Work to be completed → Only one stretch of the data below is needed. Output the lines from the one with "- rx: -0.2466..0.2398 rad" up to and including the one with "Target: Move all", exactly as they stand.

* * * * * * *

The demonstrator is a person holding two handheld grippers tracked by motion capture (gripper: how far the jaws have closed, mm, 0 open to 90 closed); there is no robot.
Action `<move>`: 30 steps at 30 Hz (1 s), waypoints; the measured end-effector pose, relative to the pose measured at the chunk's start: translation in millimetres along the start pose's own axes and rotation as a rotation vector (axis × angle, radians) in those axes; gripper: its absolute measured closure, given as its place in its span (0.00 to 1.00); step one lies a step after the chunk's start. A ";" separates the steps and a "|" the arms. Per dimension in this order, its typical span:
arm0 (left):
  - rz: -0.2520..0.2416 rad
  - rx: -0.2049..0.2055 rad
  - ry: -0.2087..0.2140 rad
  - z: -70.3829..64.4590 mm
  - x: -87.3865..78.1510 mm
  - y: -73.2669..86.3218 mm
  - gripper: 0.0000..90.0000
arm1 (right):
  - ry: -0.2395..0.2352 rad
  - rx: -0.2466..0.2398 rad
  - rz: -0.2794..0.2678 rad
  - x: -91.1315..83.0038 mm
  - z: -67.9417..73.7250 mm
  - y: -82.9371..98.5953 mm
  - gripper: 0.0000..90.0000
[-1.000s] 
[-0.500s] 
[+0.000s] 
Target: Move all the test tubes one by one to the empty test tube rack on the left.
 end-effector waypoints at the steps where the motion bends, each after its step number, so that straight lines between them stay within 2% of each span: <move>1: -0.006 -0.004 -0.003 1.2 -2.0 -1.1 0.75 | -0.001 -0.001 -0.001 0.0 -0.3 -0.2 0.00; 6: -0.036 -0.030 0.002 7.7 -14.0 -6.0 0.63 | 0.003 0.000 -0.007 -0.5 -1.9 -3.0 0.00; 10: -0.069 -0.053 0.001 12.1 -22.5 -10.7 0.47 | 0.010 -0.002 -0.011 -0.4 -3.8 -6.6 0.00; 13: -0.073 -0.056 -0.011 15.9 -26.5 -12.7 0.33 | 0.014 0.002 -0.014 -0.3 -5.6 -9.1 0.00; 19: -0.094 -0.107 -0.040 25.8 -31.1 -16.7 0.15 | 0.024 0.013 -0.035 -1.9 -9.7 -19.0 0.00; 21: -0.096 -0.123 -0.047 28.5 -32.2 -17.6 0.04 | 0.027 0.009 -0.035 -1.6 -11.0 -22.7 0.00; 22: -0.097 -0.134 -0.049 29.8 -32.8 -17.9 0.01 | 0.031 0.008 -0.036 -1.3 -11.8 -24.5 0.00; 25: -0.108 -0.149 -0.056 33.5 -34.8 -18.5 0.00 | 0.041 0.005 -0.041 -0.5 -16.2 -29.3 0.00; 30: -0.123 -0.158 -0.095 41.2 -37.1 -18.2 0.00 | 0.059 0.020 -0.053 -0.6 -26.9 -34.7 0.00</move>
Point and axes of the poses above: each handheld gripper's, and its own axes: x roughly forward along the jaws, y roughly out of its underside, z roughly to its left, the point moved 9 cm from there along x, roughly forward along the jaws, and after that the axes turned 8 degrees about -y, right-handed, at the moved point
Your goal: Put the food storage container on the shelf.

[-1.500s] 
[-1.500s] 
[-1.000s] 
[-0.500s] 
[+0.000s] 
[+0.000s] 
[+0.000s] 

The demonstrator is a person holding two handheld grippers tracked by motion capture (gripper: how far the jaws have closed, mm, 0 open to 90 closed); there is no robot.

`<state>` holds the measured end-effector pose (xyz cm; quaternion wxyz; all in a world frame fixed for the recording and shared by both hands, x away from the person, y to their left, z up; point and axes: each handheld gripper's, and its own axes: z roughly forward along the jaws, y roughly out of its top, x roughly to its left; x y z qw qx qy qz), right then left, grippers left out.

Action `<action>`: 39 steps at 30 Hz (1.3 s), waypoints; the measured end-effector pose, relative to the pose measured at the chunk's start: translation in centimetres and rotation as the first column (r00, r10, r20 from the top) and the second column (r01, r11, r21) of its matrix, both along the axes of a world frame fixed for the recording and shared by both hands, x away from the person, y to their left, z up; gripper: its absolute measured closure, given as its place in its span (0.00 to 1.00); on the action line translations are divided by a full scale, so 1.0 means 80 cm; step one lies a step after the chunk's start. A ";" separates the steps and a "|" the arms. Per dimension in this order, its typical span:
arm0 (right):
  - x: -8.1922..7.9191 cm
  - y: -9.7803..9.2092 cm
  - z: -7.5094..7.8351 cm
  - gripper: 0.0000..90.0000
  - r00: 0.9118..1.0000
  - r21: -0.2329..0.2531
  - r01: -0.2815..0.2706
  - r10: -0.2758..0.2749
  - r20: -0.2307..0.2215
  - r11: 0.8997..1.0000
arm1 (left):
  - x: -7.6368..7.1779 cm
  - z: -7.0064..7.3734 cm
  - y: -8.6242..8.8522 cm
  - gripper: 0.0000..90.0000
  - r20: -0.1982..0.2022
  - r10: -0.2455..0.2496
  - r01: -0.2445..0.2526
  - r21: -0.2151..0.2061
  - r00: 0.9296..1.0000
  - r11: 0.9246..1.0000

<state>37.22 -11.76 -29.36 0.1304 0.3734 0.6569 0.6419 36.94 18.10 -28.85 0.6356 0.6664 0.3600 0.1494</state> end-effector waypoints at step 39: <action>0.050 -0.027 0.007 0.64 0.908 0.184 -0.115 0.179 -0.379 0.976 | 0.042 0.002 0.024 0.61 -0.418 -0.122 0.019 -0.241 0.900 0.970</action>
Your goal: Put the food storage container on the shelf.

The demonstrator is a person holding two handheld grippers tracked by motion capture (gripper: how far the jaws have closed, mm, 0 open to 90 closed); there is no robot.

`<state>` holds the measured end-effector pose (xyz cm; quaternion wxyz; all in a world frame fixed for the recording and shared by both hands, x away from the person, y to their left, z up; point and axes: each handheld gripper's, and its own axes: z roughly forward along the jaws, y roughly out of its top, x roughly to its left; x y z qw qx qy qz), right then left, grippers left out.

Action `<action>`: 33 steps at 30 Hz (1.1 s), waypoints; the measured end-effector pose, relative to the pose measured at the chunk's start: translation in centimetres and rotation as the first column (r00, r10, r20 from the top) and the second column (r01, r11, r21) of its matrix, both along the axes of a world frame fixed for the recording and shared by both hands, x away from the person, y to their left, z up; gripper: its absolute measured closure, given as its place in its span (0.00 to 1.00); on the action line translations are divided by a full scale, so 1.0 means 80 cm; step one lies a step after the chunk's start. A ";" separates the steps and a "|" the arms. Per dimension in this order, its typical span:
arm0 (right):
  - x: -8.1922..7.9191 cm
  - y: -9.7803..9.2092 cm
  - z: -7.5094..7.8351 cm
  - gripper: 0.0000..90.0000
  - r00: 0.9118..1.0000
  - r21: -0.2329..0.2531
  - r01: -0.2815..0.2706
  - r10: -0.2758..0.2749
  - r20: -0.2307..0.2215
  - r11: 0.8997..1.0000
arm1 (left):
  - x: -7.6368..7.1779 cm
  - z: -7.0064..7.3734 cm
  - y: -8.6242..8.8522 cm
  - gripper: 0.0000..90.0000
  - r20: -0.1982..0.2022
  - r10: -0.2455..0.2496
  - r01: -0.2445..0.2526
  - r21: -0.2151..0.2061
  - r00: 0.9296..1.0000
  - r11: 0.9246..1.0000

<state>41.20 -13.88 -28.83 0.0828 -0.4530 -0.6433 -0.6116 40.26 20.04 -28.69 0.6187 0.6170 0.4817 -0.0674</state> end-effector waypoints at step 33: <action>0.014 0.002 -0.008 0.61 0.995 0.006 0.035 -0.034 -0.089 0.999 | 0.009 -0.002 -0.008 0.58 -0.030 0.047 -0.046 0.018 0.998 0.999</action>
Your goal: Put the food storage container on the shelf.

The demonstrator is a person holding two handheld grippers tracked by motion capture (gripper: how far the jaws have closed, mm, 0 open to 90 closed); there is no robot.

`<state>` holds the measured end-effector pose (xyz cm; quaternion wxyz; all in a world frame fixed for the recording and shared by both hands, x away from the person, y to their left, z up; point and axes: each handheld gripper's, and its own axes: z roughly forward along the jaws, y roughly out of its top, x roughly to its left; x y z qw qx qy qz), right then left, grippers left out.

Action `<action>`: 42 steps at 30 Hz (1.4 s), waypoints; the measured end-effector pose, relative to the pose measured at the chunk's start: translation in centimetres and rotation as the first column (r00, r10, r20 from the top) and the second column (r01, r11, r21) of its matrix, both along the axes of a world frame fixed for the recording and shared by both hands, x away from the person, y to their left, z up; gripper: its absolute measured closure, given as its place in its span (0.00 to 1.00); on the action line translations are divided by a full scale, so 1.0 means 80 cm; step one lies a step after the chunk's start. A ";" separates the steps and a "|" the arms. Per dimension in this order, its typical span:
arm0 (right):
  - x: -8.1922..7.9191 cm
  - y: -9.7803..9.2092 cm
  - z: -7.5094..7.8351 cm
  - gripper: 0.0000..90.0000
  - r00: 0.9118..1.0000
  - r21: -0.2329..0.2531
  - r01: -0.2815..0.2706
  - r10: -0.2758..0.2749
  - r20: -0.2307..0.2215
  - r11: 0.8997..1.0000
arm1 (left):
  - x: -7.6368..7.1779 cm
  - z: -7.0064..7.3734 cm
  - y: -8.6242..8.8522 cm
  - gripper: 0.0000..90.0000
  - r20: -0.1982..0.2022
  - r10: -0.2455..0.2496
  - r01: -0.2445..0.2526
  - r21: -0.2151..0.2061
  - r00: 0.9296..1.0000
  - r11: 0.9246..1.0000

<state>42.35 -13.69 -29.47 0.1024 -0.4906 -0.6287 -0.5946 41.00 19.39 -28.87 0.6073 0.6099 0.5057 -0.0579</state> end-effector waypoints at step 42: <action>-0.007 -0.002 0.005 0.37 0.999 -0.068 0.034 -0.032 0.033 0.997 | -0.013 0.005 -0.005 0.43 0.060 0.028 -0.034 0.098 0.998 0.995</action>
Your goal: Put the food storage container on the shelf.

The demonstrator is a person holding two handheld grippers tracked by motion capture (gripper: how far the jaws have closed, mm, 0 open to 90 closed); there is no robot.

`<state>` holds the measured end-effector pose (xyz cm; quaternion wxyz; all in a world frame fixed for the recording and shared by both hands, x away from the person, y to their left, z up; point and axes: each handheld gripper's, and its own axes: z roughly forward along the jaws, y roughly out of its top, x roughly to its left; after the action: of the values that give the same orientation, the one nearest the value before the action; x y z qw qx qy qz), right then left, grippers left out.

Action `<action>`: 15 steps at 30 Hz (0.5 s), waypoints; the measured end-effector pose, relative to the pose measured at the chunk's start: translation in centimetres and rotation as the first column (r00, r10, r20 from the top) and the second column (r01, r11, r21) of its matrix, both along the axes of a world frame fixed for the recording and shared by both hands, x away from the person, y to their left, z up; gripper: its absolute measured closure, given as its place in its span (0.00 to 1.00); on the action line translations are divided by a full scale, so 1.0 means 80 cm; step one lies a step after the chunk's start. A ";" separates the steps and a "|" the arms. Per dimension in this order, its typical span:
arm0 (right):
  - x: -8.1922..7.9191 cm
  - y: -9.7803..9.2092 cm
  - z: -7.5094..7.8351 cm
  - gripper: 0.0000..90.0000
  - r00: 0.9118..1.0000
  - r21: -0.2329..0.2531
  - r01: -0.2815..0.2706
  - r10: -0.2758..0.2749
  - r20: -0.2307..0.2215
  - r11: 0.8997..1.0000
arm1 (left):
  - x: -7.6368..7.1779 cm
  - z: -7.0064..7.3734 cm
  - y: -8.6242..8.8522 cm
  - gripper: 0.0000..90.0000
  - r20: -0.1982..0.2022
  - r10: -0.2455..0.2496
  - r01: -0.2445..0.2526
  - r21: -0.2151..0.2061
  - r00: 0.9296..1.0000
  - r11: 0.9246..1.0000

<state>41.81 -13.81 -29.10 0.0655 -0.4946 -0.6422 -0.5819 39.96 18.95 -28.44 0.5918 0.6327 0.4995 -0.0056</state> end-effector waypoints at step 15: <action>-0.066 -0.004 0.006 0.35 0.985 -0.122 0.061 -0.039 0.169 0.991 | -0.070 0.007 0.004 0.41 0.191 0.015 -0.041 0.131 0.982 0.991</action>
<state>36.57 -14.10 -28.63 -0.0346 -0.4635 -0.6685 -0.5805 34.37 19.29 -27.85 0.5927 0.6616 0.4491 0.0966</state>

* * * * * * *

Task output →
  - rx: -0.2466..0.2398 rad
  - rz: -0.2794..0.2678 rad
  - x: -91.1315..83.0038 mm
  - z: -67.9417..73.7250 mm
  - y: -82.9371..98.5953 mm
  - gripper: 0.0000..90.0000
[-1.000s] 
[-0.500s] 
[+0.000s] 
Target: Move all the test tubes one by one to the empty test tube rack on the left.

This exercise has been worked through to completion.